Let us transform the sun into a telescope. In fact, we don't have to do any work – we just have to be in the right place.
But how can the sun be a telescope? The sun is not a mirror, but it is an objective. And we understand that it is a lens through the magic of gravity.
When Einstein developed a general theory of relativity, he found that gravity can strongly bend the light path – far more than earlier calculations with only predicted Newtonian gravity. In fact, one of the first tests of Einstein's theory of relativity was the Eddington expedition to consider the distraction of the star light near the sun surface during a total solar eclipse
Massive objects bend the light path. Lenses, such as curved glass pieces, bend the light path.
Coincidence? Yes.
It is a total coincidence, but it means that everything we know about optics, about grinding, lenses, about bending light, focusing from light from a distant object to a focus to increase it and increase the resolution. We can create gravitational lenses in which the gravity of a massive object can bend the entire light that is located, and send it to a focal point where you can simply sit and enjoy the enlarged picture right there, as if there was a huge piece of curved glass.
This technique is already working. We are already using gravitational lenses in the universe to skip huge distances and to see the early universe, in which some of the first galaxies appearing in the universe are simply too far away, too small and too dark to see it. But if you happen to sit behind a huge massive pile of galaxies, the gravity of this galaxy hub will bend this light, concentrate the light, reinforce this light and increase the resolution. And we can use a whole group of galaxies as a huge lens to enlarge what is behind it and enable us to see some of the distant galaxies in the universe.
In the solar system, this is by far the most solid object the sun. We know that the gravity of the sun bends the light path around it as if it were a huge lens.
It is like we have a huge telescope that is only in the middle of the solar system, and it is by far the most powerful telescope that we can present with adequate extensions of our current technological limits.
The sun as a gravitational lens is the most powerful telescope in history.
We use Einstein's theory of relativity to calculate what could be the magnifying force of the solar gravity lens. Its angle resolution goes up to 10 to minus 10 Arcseconds. This is a million times better than the event horizon telescope.
And due to the effects of the gravitational lenses, you not only get a higher resolution.

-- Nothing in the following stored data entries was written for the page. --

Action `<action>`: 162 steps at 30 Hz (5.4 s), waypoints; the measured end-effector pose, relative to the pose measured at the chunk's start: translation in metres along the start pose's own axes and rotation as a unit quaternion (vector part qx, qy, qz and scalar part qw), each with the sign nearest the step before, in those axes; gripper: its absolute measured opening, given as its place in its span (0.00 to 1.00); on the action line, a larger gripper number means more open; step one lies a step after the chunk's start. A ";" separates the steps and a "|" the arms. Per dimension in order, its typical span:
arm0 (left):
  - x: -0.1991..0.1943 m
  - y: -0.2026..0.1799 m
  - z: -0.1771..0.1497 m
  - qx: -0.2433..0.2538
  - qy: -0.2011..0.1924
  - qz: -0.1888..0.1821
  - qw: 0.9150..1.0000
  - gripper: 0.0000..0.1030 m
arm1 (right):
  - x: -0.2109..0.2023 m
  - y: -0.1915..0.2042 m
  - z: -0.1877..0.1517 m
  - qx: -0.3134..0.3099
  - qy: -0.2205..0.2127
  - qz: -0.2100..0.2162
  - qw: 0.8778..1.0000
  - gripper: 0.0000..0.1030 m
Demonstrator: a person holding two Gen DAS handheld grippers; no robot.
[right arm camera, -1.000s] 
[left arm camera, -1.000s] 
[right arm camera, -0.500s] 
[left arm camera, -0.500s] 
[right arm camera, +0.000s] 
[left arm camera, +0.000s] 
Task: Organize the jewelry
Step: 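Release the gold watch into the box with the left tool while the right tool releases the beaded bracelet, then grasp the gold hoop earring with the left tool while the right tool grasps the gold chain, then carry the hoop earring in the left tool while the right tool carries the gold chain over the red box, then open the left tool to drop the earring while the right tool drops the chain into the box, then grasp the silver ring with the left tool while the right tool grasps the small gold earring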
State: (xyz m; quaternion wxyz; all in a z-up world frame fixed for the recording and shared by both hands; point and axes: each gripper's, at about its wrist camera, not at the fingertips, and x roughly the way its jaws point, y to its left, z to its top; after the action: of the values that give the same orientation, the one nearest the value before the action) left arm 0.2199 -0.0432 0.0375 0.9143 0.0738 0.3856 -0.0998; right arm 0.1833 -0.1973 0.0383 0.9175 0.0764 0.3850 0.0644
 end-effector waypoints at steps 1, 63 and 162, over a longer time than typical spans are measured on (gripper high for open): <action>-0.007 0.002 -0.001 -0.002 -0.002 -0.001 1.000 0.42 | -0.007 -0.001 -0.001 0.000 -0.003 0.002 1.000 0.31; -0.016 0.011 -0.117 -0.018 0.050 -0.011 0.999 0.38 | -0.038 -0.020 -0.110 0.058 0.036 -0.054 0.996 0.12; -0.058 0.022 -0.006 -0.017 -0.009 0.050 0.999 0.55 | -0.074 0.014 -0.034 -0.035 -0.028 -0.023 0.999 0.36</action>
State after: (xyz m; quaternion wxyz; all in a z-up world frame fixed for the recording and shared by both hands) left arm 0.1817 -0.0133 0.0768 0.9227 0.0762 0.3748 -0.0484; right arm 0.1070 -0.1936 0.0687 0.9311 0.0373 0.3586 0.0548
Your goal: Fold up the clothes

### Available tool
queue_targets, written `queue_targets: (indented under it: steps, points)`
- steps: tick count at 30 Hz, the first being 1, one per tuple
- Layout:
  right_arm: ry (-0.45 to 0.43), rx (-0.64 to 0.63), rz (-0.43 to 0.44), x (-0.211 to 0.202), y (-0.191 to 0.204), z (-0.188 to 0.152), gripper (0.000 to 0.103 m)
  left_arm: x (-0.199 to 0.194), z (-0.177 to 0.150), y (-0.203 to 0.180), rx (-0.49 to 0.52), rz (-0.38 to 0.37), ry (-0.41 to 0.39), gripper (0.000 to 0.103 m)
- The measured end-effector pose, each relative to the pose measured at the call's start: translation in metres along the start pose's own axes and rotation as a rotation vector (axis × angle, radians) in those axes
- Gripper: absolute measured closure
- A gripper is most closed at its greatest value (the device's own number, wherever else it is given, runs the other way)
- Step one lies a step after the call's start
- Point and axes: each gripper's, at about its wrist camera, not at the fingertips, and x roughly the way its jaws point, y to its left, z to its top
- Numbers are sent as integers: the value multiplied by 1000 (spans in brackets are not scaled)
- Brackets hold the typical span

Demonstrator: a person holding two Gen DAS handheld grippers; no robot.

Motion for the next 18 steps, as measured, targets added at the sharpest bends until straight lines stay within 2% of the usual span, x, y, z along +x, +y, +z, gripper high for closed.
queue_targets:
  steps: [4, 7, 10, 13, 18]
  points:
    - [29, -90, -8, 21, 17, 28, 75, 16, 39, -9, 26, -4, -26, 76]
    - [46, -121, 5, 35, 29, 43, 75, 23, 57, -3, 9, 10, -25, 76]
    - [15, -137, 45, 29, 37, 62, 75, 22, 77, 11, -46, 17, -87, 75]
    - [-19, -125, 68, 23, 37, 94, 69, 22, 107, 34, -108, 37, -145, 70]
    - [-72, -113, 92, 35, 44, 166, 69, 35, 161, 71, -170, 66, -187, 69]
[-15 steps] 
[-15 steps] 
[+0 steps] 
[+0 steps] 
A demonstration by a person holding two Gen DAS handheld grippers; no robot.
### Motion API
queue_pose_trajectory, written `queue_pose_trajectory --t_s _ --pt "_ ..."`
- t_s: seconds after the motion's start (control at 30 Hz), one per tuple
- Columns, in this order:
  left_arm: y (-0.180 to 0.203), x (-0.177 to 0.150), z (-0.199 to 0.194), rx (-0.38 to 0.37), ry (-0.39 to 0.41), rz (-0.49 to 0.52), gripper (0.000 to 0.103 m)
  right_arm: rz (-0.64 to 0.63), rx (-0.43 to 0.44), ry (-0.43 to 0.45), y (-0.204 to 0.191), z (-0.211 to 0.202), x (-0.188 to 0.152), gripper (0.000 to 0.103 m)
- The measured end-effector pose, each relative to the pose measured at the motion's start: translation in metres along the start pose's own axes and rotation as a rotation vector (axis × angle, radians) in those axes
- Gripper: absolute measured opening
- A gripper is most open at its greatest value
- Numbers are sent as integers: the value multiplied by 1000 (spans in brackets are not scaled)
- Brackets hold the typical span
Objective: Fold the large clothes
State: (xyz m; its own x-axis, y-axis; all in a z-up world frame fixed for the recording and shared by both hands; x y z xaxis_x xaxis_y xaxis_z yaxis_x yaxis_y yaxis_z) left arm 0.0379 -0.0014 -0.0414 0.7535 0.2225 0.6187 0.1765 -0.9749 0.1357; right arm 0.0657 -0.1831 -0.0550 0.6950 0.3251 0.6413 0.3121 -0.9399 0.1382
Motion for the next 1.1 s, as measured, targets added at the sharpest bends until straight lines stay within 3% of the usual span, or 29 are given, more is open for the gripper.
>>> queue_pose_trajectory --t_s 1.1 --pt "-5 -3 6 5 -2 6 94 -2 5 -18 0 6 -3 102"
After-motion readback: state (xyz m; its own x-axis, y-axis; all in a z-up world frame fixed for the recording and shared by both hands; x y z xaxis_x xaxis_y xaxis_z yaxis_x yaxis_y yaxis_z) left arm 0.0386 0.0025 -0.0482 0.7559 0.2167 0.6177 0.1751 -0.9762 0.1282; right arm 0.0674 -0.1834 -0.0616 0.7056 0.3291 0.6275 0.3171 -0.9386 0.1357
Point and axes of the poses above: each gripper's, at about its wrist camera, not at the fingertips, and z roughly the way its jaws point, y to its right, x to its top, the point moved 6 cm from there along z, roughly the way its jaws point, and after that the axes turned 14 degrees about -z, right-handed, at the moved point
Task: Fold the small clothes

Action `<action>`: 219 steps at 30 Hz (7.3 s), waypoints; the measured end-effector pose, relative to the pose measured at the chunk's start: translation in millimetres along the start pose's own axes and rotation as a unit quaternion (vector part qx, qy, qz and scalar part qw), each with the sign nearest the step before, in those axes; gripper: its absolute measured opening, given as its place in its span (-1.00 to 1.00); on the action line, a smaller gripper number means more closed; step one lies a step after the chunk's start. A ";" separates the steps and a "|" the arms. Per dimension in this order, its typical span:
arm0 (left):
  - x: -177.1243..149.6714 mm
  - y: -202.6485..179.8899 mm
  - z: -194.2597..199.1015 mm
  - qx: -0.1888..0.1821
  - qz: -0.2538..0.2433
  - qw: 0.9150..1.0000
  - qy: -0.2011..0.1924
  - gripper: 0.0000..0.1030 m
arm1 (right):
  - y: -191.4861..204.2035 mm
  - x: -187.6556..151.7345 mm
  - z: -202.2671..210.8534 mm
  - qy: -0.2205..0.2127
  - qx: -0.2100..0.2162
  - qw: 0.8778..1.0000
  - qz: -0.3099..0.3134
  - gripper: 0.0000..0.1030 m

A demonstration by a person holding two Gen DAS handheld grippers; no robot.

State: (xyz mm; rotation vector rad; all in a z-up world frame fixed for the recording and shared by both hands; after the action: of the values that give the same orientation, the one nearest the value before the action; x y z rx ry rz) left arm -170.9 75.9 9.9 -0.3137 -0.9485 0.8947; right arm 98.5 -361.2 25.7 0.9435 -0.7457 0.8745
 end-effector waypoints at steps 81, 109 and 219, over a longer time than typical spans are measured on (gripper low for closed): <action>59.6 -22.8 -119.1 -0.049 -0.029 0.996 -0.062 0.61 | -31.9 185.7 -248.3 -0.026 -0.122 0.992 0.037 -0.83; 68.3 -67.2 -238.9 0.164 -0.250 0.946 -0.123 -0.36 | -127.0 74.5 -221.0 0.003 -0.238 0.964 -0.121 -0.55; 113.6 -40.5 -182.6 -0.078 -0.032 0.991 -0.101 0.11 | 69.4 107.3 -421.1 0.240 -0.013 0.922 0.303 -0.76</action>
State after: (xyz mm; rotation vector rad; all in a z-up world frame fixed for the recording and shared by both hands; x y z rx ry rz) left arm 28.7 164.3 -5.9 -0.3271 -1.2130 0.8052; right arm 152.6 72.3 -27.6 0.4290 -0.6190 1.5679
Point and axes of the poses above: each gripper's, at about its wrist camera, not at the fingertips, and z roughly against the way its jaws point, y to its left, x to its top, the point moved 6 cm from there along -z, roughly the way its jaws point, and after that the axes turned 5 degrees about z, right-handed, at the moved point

You will also receive an amplification of the brightness because it combines a number of light rays and focuses. You will receive an increase in brightness up to a factor of a hundred billion.
To say that this is better than any known telescope is an understatement. This is better than any possible telescope that we may be able to build for the next hundred years in every possible future, and it is only there.
What do you get with this type of solution? Let me give an example. We know that there is a planet that circles our next neighboring star, proxima Centauri. We call the planet proxima b.
We know this planet. We know it's rocky. We know it's earthy. We know that it sits in the habitable zone of proxima Centauri. A telescope constructed from the solar gravitational lens could release the surface of proxima b to a resolution of less than one kilometer.
This is not a pixel that contains the entire planet. This creates a detailed map of the surface up to one kilometer.
Check out a picture of the earth with a resolution of about one kilometer. It looks like … the earth. You can see coasts. You can see hurricanes. You can see jungle. You can track rivers.
This is crazy. The Solar gravitational lens could build a decent map of an exoplanet that sits after us in about a hundred light years. Compare this with a telescope in the past and the future, and there is simply no competition.